Task description: Retype the data exactly. Spelling and punctuation stay as they are.

Provided data:
+---+

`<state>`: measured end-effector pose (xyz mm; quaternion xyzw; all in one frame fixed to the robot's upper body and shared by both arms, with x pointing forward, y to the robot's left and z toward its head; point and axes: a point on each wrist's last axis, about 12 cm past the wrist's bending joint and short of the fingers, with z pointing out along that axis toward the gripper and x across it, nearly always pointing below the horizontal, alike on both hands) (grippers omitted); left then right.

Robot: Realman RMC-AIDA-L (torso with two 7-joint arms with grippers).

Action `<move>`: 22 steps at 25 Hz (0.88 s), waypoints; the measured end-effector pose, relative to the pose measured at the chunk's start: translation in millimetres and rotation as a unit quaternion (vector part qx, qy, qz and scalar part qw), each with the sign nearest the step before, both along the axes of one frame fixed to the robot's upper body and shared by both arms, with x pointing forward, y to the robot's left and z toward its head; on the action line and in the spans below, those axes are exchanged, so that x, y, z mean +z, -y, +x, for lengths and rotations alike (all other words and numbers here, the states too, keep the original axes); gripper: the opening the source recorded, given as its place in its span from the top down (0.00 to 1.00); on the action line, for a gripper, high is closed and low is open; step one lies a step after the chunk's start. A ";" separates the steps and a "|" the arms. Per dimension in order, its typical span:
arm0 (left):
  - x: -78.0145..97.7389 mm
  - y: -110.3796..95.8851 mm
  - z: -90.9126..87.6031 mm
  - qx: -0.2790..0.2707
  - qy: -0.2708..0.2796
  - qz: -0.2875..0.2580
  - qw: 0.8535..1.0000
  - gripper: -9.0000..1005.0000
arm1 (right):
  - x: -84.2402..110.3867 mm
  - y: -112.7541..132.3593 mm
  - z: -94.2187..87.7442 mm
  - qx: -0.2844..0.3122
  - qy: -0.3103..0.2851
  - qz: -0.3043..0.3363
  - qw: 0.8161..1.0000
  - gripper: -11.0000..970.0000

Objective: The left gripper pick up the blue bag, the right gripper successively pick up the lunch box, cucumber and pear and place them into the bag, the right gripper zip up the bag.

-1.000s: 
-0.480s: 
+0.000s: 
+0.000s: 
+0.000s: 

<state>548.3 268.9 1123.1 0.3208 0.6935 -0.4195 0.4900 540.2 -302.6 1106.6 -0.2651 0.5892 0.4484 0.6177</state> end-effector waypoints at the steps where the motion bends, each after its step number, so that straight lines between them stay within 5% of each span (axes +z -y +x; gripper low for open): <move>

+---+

Reply:
`<state>`: measured end-effector pose (xyz mm; quaternion xyzw; all in one frame fixed to the robot's upper body and shared by both arms, with x pointing forward, y to the robot's left and z toward its head; point and axes: a point on each wrist's last axis, about 12 cm past the wrist's bending joint and short of the fingers, with z pointing out along that axis toward the gripper and x across it, nearly always pointing below the horizontal, alike on both hands) (grippers omitted); left then right.

Robot: Realman RMC-AIDA-L (torso with two 7-joint arms with grippers).

Action `<move>`: 22 steps at 25 Hz (0.88 s), waypoints; the measured end-effector pose, relative to the pose measured at the chunk's start: translation in millimetres and rotation as a unit quaternion (vector part qx, qy, qz and scalar part qw), each with the sign nearest the step before, both along the axes of one frame fixed to the robot's upper body and shared by both arms, with x pointing forward, y to the robot's left and z toward its head; on the action line and in the spans below, those axes are exchanged, so that x, y, z mean +z, -y, +x, for lengths and rotations alike (all other words and numbers here, the states too, keep the original axes); gripper: the opening the source recorded, given as its place in its span from the top down (0.00 to 1.00); on the action line, for a gripper, high is closed and low is open; step one lies a step after the chunk's start. A ";" separates the steps and a "|" the arms. Per dimension in order, its typical span:
arm0 (left):
  - x: -78.0145..97.7389 mm
  - y: -110.3796..95.8851 mm
  - z: -90.9126..87.6031 mm
  - qx: -0.2790..0.2707
  - qy: -0.2708..0.2796
  - qz: -0.2875..0.2580
  - qw: 0.8535..1.0000
  - gripper: -9.0000..1005.0000
arm1 (right):
  - x: -84.2402..110.3867 mm
  - y: -112.7541..132.3593 mm
  - z: -94.2187..87.7442 mm
  - qx: -0.2844..0.3122
  - qy: -0.3103..0.2851
  - qz: -0.3043..0.3363
  - qw: 0.8161..1.0000
  - gripper: -11.0000..970.0000

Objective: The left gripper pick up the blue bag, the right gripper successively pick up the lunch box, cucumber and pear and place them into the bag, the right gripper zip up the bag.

-1.000s: 
-0.480s: 
+0.000s: 
+0.000s: 
+0.000s: 

<state>548.3 268.9 1123.1 0.3208 0.6935 -0.4195 0.4900 540.2 -302.6 1106.6 -0.2651 0.5892 0.4484 0.6177</state> end-effector waypoints at the steps where the motion bends, each after its step number, so that straight lines between them stay within 5% of each span (axes +z -y +x; gripper low for open): <move>

There's nothing left to add to the answer.